• Directions: Entries follow. Give back exactly the lines starting at the one containing "left_arm: x, y, z, rx, ry, rz, gripper" and ending at the one containing "right_arm: x, y, z, rx, ry, rz, gripper", and no other lines.

• Input data:

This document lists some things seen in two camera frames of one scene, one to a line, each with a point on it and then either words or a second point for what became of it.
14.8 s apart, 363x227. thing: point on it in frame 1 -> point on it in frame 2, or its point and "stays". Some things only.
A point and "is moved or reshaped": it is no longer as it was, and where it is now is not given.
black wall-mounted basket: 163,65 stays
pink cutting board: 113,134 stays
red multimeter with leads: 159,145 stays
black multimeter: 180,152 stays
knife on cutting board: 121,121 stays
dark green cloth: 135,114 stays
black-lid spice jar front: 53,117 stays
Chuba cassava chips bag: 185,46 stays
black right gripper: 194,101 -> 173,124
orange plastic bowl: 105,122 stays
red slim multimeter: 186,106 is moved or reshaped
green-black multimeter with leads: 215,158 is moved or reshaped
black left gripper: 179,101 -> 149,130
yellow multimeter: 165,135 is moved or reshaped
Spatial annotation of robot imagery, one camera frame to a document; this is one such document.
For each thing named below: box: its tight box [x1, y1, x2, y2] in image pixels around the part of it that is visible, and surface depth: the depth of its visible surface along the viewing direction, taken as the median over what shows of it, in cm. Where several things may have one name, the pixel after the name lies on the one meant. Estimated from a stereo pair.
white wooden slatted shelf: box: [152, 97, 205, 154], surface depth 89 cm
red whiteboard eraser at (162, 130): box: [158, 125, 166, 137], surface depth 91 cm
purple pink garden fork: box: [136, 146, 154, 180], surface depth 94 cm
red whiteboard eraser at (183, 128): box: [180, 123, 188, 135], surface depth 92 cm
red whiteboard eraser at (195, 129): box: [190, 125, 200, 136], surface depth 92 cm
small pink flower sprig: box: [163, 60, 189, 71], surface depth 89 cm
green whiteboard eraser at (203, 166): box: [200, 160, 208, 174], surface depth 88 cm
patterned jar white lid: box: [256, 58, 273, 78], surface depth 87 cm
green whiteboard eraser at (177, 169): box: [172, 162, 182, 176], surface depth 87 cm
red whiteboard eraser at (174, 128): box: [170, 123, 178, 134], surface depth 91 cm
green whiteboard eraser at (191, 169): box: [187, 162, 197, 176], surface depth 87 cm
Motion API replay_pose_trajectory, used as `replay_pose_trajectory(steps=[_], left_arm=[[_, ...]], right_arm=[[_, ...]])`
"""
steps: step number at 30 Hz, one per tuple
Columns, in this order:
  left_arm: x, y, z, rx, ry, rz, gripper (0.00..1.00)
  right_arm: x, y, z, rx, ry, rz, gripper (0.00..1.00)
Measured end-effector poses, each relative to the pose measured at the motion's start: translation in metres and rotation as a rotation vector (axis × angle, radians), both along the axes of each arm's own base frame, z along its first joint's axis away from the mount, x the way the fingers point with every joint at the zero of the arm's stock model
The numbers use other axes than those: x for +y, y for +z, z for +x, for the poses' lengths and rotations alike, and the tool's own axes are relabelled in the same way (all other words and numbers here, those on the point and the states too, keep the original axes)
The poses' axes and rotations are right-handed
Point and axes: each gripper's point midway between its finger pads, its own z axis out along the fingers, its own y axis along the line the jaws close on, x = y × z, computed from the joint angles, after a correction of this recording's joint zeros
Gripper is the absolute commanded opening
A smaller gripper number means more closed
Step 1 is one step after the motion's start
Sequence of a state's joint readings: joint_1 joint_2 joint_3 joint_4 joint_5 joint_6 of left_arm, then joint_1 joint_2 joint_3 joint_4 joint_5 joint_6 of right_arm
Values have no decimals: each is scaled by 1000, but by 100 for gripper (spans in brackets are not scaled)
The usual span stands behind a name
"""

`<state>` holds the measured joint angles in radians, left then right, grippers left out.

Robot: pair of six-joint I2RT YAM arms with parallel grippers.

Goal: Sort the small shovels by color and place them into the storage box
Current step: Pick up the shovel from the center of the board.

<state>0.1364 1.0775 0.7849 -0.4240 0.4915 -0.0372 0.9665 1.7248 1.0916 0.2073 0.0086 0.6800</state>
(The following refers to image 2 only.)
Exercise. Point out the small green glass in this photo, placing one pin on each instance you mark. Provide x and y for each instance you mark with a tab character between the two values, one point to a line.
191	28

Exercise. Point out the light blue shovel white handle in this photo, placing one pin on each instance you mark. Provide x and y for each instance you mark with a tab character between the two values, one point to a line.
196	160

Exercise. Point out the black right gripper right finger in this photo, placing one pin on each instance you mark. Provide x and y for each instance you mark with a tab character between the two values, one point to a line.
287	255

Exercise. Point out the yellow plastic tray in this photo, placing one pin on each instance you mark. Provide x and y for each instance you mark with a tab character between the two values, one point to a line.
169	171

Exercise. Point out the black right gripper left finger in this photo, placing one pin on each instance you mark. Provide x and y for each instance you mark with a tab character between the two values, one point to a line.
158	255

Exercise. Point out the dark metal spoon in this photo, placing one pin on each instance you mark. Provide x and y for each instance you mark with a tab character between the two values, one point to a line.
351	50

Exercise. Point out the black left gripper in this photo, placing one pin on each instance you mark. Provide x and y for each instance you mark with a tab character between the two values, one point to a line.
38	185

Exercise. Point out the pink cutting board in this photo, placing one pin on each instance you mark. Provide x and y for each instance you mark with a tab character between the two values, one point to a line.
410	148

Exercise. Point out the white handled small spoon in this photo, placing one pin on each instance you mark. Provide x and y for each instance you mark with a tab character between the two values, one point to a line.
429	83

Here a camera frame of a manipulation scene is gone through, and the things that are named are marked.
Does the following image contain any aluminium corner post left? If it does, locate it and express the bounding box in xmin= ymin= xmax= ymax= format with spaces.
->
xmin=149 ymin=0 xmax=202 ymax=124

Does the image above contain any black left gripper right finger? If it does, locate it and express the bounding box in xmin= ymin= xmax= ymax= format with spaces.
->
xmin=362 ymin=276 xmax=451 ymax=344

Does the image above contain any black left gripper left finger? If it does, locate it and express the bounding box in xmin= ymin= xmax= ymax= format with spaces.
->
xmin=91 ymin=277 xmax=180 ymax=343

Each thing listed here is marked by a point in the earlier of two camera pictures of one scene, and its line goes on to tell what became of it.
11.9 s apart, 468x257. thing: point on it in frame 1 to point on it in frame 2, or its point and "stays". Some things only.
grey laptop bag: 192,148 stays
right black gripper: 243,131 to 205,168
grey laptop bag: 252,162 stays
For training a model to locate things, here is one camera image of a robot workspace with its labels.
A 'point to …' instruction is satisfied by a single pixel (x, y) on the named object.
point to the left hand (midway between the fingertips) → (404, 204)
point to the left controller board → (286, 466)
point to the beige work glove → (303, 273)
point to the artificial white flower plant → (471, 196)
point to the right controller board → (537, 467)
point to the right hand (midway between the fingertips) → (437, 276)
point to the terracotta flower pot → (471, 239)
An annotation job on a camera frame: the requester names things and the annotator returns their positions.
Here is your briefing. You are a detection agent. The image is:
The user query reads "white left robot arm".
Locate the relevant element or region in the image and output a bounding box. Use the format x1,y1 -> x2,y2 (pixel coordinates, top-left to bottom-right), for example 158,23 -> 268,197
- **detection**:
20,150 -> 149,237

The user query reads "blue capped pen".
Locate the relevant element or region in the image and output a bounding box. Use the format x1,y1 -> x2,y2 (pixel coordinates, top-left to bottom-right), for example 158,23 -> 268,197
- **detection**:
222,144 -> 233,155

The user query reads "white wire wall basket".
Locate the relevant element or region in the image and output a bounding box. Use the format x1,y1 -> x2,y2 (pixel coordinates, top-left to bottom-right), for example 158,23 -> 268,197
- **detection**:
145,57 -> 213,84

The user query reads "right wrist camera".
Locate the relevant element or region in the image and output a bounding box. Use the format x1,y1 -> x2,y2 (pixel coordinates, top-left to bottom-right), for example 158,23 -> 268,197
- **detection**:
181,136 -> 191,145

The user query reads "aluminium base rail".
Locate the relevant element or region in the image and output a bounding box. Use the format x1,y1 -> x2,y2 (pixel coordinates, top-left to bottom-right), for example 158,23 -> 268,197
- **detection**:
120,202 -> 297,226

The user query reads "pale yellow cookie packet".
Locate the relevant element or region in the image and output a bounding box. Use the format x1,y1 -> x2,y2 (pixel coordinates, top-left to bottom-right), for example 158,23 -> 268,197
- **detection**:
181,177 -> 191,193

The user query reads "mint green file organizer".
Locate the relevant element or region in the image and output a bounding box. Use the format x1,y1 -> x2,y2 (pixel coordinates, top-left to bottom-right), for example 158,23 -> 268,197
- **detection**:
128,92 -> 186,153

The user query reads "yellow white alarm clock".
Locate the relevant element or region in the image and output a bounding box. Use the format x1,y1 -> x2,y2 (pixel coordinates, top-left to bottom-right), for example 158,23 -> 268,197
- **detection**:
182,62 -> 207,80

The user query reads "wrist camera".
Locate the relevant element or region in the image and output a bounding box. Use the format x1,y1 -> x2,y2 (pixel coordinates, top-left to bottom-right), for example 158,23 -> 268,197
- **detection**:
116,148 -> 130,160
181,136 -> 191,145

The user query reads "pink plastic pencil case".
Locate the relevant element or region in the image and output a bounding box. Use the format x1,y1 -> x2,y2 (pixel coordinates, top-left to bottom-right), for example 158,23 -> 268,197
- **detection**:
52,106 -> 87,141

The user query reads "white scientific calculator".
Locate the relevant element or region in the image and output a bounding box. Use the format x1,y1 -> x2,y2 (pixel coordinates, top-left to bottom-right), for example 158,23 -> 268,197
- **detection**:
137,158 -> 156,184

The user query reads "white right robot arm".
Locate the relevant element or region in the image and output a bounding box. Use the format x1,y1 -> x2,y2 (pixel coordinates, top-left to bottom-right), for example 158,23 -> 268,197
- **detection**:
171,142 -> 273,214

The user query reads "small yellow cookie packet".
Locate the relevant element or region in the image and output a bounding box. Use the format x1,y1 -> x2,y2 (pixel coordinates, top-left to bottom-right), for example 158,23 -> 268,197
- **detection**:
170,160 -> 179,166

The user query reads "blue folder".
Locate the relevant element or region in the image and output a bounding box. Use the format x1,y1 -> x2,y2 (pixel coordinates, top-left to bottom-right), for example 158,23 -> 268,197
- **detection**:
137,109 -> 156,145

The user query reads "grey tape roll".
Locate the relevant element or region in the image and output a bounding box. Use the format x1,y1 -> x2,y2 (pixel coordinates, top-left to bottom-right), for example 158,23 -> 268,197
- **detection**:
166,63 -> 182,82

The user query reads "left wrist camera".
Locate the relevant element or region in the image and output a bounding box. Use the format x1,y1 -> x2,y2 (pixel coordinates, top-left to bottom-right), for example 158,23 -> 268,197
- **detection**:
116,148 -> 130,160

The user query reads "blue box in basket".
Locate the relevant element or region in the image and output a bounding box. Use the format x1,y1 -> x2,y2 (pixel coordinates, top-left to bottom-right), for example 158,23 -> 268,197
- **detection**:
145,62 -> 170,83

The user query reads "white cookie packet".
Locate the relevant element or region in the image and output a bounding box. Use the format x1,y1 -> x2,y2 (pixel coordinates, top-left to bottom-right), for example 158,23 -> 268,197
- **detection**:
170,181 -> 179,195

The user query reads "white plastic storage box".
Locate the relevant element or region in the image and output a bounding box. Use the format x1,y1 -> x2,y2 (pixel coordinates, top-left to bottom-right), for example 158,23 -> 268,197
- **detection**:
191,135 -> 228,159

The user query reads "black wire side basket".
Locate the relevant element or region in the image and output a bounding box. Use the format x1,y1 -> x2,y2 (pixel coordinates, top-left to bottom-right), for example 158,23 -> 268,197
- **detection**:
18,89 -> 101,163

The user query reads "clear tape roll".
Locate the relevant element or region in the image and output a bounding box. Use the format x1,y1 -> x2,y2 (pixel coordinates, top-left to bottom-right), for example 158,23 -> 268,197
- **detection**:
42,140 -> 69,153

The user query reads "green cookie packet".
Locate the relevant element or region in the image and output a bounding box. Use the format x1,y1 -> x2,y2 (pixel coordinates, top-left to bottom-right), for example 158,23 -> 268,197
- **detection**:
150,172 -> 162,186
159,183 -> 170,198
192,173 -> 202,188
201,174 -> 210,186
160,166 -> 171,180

• Task solution:
  left_arm: x, y, z, rx, ry, rz, gripper (0.00..1.00)
  right_arm: x, y, z, rx, ry, rz, gripper (0.00..1.00)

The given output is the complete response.